Tribuners adalah platform jurnalisme warga. Untuk berkontribusi, anda bisa mengirimkan karya dalam bentuk berita, opini, esai, maupun kolom ke email: redaksi@tribunnews.com.
Konten menjadi tanggungjawab penulis dan tidak mewakili pandangan redaksi tribunnews.com.
PSSI dan Perannya Dalam Mempersatukan Bangsa Indonesia
Di Indonesia, olahraga juga telah terbukti menyatukan pihak-pihak yang berbeda pandangan dalam politik.
Editor: Hasiolan Eko P Gultom
Oleh: Diaz Hendropriyono
Ketua Umum PKPI
Pendiri gerakan #dengaryangmuda
Mundurnya Edy Rahmayadi dari kursi Ketua Umum PSSI memberi angin segar bagi adanya regenerasi kepemimpinan organisasi olahraga paling populer di Indonesia, sepakbola.
Ketua Umum PSSI nantinya harus memiliki dua kualitas penting. Pertama, kemampuan manajemen organisasi yang mumpuni, terkait besarnya potensi sepakbola nasional.

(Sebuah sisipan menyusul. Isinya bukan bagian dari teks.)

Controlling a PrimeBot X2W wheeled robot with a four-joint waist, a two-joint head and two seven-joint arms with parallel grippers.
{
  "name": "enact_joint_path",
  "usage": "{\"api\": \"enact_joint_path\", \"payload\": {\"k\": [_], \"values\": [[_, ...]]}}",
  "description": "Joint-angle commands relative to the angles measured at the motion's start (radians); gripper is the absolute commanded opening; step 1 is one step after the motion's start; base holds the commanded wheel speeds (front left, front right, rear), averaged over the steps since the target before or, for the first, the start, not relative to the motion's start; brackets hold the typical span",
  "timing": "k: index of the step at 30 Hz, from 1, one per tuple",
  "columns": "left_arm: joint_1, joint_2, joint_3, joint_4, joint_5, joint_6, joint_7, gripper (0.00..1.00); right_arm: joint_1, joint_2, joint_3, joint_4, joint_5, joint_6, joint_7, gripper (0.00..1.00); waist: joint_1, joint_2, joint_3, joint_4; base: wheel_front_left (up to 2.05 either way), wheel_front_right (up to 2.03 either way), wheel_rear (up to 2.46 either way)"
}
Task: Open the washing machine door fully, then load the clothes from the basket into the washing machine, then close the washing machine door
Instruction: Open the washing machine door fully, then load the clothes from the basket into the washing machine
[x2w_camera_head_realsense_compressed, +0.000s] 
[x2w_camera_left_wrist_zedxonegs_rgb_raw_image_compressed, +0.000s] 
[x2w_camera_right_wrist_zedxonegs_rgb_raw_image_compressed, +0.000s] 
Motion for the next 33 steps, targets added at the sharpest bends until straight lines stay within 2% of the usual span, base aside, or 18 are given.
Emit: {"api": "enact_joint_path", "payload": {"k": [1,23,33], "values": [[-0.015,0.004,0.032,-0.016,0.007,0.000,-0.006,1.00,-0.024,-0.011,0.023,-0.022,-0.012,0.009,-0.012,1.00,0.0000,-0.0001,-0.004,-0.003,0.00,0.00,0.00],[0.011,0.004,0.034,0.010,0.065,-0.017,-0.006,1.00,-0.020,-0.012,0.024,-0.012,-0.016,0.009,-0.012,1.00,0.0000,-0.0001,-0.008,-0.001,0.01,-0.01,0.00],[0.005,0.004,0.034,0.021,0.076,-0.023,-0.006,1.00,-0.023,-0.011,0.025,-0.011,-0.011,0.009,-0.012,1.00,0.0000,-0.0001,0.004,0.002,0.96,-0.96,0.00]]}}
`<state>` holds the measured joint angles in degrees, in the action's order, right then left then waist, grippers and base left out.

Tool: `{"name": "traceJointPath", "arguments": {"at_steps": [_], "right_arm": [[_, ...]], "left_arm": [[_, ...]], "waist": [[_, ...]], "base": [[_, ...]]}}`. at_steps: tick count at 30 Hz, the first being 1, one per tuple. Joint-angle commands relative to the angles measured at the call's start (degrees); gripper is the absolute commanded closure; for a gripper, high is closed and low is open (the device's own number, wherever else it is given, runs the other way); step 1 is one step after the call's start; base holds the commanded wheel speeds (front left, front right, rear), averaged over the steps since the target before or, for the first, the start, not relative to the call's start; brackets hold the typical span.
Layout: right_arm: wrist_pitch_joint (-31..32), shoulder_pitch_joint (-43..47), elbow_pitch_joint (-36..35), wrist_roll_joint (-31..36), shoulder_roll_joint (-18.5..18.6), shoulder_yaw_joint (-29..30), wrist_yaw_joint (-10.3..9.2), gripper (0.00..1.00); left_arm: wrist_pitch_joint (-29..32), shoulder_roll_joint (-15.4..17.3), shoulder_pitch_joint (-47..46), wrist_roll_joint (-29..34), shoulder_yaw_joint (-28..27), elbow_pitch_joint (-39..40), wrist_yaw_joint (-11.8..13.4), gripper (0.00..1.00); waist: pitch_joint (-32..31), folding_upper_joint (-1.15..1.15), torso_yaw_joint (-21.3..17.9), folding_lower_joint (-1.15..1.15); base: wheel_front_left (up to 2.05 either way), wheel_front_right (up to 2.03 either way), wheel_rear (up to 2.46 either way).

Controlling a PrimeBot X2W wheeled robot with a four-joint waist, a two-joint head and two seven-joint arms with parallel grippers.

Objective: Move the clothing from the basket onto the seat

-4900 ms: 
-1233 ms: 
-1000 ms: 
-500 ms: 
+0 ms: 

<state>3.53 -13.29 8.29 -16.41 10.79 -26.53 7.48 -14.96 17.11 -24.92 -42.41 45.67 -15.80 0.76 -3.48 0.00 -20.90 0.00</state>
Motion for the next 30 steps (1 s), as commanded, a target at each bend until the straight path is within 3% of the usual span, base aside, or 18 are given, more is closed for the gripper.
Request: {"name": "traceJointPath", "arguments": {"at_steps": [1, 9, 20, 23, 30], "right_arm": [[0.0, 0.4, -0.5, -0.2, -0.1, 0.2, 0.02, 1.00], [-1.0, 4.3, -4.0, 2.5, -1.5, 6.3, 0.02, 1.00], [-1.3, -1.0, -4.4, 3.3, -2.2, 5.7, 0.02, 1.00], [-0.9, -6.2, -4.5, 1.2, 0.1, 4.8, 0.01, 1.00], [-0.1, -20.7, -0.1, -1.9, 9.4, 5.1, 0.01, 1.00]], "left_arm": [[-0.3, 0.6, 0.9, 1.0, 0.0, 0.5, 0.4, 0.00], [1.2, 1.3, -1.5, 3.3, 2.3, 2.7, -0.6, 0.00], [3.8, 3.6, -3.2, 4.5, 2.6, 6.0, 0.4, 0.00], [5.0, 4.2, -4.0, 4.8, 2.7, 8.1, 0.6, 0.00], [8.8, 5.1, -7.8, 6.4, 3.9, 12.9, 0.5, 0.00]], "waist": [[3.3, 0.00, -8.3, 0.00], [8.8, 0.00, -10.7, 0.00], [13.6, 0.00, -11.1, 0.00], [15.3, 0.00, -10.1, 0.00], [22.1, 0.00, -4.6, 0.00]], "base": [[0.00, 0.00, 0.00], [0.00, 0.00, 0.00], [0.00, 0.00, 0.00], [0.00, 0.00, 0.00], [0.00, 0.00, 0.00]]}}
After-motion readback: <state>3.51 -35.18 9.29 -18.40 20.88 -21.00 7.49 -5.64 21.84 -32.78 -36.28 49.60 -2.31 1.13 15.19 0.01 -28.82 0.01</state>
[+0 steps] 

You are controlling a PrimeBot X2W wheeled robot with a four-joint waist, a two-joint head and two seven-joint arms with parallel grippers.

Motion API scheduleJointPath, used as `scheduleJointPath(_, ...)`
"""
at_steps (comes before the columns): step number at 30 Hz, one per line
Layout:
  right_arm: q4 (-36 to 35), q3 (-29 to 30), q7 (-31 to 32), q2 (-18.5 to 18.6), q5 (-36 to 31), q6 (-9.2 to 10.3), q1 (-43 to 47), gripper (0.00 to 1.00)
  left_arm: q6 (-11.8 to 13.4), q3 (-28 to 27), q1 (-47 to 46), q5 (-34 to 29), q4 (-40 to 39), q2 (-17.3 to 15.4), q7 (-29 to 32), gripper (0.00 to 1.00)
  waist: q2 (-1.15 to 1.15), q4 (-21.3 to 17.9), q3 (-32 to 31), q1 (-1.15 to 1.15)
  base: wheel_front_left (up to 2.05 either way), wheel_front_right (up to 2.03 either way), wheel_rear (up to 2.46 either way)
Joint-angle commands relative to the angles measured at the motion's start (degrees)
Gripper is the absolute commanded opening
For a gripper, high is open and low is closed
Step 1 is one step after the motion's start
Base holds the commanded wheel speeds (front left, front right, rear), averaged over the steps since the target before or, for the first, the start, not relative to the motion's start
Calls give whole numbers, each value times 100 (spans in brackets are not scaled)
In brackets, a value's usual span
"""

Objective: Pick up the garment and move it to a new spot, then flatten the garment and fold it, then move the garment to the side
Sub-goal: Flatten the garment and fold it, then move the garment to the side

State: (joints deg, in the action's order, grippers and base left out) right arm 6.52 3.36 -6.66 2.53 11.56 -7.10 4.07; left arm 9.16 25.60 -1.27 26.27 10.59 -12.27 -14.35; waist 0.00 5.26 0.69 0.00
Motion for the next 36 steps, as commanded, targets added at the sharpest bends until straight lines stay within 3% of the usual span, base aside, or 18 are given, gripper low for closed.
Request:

Olahraga secara umum memiliki kontribusi yang luar biasa besar bagi ekonomi. Sebuah studi yang melihat kontribusi olahraga di Amerika Serikat mendapati bahwa olahraga berkontribusi sekira 60 miliar dolar AS pada tahun 2014 dan diprediksi mencapai 73.5 miliar dolar AS pada tahun 2019 (Data dari Forbes)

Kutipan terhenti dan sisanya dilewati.